## Exercise goal
Look for the string "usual" in the listing below, then copy every line that has it.

## Source data
--------------------------------

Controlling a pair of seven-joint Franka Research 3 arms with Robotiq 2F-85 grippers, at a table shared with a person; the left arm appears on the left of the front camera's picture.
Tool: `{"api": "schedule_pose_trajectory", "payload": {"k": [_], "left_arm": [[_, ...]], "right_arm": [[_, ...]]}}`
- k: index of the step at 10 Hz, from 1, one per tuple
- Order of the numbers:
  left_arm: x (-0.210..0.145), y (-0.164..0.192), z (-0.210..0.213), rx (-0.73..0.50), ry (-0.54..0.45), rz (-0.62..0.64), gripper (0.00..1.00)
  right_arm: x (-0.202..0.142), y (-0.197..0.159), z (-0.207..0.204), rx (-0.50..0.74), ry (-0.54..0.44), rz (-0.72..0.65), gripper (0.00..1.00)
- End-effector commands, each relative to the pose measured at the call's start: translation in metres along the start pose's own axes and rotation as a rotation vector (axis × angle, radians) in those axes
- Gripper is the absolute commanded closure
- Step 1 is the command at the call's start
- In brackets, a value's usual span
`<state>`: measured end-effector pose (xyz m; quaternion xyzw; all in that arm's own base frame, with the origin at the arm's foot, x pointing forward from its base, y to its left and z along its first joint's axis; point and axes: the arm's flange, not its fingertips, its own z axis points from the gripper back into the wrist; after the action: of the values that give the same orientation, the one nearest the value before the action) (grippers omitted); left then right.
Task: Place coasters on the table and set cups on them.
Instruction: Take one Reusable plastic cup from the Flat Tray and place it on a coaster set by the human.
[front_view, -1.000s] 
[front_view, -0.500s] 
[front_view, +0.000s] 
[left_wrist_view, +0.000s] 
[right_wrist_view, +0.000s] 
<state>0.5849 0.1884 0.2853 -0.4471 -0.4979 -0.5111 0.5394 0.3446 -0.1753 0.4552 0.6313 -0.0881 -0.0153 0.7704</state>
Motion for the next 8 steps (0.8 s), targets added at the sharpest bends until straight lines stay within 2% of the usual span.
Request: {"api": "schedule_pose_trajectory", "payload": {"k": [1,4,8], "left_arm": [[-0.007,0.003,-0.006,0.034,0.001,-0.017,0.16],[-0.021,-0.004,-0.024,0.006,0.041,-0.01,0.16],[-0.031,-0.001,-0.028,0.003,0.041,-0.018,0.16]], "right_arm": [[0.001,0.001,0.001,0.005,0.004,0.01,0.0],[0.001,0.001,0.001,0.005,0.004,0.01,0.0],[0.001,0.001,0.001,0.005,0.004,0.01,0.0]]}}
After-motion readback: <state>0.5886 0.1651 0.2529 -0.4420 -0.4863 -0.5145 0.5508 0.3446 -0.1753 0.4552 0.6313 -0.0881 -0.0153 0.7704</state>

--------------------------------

## Your solution
- In brackets, a value's usual span
Motion for the next 8 steps (0.8 s), targets added at the sharpest bends until straight lines stay within 2% of the usual span.

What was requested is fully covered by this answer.